Audio: The Dolby Digital 5.1 audio on Swordfish is fairly aggressive without feeling excessively unnatural or overwhelming. The freeze-frame whirlwind a few minutes in is perfect demo material, with the C-4 explosion and scattering of fifteen pounds of ball bearings making for extremely effective use of surrounds and a foundation-threatening LFE channel. It's also worth nothing that the healthy smattering of techno music and booming effects never intrude on the dialogue in this exceptionally well-balanced mix. There only a few sequences that really gave my system a work out, with the majority of the film being comparatively low-key and anchored towards the front speakers. Though not quite the sort of consistently showcase quality audio I was expecting, Swordfish sounds decent enough throughout and didn't warrant quibbles or complaints of any sort. Warner has also included a Dolby Digital 5.1 track for our amis canadien, along with subtitles in a variety of languages.

Supplements: Director Dominec Sena contributes a solid commentary track that delves thoroughly into the history of the project and the its metamorphisis from a more straight-forward shoot-'em-up to the incrementally more inventive finished product.

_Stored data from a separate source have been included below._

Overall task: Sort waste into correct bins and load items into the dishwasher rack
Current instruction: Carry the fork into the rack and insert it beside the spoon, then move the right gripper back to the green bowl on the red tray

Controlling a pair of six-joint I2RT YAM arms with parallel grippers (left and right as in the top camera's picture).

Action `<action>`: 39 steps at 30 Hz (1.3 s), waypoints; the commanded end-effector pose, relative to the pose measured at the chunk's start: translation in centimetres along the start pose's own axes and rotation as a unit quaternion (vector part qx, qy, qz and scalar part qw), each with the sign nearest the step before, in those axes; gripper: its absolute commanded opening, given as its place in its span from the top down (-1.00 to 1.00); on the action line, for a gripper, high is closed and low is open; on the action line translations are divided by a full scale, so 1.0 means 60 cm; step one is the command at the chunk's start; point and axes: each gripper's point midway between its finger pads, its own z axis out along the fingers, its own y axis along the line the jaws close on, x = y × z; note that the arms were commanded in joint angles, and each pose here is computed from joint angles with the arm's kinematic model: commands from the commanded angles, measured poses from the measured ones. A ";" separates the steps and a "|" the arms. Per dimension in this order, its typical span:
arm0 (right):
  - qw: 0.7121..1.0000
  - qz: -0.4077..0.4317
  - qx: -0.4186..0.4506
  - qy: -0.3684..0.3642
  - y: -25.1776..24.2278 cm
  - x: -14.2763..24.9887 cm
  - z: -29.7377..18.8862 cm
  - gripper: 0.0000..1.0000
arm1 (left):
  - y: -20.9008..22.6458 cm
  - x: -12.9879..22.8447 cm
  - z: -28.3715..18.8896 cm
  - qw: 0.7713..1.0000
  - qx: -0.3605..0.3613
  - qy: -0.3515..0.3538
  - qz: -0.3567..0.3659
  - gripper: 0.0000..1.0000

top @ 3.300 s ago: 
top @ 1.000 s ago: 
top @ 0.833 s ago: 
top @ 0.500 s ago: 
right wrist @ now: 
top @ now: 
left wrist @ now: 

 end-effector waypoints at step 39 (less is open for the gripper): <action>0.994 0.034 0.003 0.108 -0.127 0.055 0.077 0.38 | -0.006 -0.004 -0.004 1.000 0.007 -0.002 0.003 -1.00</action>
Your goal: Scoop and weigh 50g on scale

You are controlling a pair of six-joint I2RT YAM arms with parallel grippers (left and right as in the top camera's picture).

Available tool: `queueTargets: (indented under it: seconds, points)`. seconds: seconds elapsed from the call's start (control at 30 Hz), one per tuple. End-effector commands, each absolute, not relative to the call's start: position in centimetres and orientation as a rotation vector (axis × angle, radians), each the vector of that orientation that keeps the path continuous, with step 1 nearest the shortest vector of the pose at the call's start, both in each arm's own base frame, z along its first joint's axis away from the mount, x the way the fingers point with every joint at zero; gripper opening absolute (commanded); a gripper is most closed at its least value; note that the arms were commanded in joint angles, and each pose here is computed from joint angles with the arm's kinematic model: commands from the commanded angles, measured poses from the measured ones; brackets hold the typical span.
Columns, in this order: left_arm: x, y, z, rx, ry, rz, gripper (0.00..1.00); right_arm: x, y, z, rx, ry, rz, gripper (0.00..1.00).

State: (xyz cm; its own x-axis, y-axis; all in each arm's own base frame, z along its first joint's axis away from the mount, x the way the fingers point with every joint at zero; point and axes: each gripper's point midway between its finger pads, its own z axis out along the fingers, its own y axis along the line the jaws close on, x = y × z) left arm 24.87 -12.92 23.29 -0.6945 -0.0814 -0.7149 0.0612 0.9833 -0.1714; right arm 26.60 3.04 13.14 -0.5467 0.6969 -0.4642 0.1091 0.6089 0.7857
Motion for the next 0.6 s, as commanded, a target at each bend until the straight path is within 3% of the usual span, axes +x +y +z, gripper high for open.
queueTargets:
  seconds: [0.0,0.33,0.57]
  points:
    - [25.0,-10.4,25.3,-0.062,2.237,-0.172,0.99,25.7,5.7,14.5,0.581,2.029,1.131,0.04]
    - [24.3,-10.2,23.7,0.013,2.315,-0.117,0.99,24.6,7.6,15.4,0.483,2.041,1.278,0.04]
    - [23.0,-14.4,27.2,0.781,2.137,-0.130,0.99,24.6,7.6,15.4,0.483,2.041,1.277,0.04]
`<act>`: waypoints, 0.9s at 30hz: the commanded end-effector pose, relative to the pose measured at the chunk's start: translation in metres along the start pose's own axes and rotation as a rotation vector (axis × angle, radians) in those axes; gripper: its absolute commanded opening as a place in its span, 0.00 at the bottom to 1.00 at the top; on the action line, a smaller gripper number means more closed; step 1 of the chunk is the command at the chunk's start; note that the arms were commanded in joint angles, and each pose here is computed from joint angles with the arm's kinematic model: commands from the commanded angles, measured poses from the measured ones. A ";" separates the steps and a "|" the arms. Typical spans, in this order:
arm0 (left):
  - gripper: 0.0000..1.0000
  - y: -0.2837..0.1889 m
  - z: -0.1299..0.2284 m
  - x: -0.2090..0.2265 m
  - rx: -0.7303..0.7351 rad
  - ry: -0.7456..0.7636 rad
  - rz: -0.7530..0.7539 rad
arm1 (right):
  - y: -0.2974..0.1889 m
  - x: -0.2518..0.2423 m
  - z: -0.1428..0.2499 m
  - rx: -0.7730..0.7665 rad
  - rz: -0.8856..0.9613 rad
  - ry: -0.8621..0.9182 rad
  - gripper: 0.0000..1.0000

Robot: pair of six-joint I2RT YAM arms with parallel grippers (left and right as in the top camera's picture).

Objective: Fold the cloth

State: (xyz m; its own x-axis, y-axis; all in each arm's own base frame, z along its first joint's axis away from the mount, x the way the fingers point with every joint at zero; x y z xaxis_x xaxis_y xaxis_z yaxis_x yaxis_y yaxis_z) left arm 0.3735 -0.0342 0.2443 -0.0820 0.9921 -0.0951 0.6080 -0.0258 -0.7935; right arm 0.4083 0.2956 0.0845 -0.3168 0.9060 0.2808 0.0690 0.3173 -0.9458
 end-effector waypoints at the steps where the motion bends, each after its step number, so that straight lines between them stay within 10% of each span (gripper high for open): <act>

This sort of information is intermingled with a few technical notes, though Sena frequently falls into the trap of simply describing what's on screen instead of discussing it. Not content to just chat over the film about how the film changed from script to its debut on the silver screen, Sena also provides optional commentary for two alternate endings, including the one scripted and another chucked after some test screenings.

Along with a typically fluffy, insubstantial HBO First Look featurette is a fairly in-depth peek at the effects for the Incredible Flying Bus sequence that closes out the film. The ubiquitous trailer is included as well, along with a slew of DVD-ROM extras I didn't give a look.

Conclusion: Although I typically shy away from action movies, I enjoyed Swordfish far more than I expected. Die Hard it's not, but Swordfish is easily among the best of the genre from the past few years, clawing its way from total mediocrity and managing to be more than a simple guilty pleasure. Swordfish seems as if it'll hold up reasonably well to multiple viewings, and its presentation on DVD is top-notch. The hypersensitive may have a bit of trouble sitting through this film, despite precious little similarity to the events of September 11th, but more reasonable DVD enthusiasts will likely find this disc well worth adding to their collections. Swordfish isn't a tough recommendation, especially considering the reported going price of $16.99 at Best Buy in its first week of release. Recommended.